Up to and including the line that contains "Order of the", write out each line of the material from its first line, exactly.

_EXERCISE MATERIALS_
------------

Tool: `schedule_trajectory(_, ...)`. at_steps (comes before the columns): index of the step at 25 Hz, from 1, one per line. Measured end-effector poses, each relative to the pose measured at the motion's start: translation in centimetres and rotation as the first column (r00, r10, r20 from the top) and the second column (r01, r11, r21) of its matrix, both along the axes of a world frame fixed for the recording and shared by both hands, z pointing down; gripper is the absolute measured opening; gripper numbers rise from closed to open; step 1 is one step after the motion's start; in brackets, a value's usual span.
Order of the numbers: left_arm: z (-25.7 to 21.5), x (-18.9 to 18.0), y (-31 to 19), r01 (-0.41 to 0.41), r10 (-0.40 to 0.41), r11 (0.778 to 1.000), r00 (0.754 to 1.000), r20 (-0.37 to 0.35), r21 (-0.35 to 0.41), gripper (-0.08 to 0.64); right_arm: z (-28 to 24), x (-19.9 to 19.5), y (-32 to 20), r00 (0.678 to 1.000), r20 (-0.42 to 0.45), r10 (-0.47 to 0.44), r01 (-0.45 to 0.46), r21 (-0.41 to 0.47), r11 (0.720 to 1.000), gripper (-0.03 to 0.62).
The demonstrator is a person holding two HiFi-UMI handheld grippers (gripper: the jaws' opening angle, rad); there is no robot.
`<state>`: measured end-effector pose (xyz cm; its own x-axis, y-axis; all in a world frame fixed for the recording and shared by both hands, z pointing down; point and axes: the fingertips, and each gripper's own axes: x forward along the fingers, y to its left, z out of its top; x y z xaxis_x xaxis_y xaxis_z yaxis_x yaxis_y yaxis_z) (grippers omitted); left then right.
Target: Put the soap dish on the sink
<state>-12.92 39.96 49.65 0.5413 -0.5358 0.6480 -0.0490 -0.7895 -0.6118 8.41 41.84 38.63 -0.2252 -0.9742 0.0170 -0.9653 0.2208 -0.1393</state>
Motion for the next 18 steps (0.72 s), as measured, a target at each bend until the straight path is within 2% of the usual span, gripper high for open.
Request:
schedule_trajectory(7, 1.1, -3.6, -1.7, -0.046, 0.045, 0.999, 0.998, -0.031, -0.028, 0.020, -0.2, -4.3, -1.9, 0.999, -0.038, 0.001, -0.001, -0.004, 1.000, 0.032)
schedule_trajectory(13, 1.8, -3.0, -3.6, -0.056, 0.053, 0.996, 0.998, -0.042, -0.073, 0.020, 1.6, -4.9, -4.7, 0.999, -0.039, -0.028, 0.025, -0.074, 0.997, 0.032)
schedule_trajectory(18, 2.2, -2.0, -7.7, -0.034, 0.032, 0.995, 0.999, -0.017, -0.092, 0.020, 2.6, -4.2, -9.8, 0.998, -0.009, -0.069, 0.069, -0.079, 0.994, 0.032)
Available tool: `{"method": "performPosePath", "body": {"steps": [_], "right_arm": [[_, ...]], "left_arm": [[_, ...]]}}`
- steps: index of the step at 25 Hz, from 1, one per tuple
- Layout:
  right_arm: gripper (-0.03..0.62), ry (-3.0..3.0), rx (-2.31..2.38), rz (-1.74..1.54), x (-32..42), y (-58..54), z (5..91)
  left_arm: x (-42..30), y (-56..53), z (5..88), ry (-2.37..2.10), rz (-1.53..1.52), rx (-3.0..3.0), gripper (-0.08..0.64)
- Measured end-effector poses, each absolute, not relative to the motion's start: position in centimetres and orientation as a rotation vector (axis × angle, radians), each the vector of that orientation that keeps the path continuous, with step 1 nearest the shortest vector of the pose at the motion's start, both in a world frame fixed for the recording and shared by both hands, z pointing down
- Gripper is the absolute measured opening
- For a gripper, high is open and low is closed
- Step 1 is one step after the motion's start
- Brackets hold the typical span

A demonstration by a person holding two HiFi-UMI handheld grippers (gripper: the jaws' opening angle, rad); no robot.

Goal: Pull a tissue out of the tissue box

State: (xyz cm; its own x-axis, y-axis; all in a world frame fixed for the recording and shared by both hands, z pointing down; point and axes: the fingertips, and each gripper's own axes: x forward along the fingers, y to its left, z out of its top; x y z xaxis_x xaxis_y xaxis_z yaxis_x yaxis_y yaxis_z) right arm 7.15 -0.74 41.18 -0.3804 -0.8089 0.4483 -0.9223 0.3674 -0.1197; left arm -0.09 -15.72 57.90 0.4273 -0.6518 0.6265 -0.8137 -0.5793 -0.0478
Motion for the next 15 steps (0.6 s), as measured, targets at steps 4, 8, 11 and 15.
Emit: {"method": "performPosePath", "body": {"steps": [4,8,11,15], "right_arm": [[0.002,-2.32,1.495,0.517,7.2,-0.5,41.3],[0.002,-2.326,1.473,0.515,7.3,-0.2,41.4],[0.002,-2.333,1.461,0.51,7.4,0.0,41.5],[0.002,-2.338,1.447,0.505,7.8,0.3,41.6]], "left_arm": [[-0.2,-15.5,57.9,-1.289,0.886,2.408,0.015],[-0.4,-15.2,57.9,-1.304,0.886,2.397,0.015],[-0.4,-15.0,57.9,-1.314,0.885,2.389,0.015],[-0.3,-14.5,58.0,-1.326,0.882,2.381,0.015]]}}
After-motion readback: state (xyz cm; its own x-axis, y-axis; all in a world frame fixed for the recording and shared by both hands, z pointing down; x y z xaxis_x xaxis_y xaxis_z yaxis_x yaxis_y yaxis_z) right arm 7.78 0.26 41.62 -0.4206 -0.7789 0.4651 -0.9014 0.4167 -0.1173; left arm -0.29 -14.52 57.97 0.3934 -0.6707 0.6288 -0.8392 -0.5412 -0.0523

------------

_RESPONSE TO THIS EXERCISE_
Tool: `schedule_trajectory(_, ...)`. at_steps (comes before the columns): index of the step at 25 Hz, from 1, one per line. Measured end-effector poses, each relative to the pose measured at the motion's start: translation in centimetres and rotation as the first column (r00, r10, r20 from the top) and the second column (r01, r11, r21) of its matrix, both along the axes of a world frame fixed for the recording and shared by both hands, z pointing down; gripper is the absolute measured opening; gripper numbers rise from closed to open; step 1 is one step after the motion's start; in brackets, a value's usual span.
Order of the numbers: left_arm: z (-25.7 to 21.5), x (-18.9 to 18.0), y (-31 to 19), r01 (-0.41 to 0.41), r10 (-0.40 to 0.41), r11 (0.778 to 1.000), r00 (0.754 to 1.000), r20 (-0.37 to 0.35), r21 (-0.35 to 0.41), gripper (-0.08 to 0.64); right_arm: z (-28 to 24), x (-19.9 to 19.5), y (-32 to 20), r00 (0.678 to 1.000), r20 (-0.42 to 0.45), r10 (-0.47 to 0.44), r01 (-0.45 to 0.46), r21 (-0.41 to 0.47), r11 (0.720 to 1.000), gripper (-0.03 to 0.62).

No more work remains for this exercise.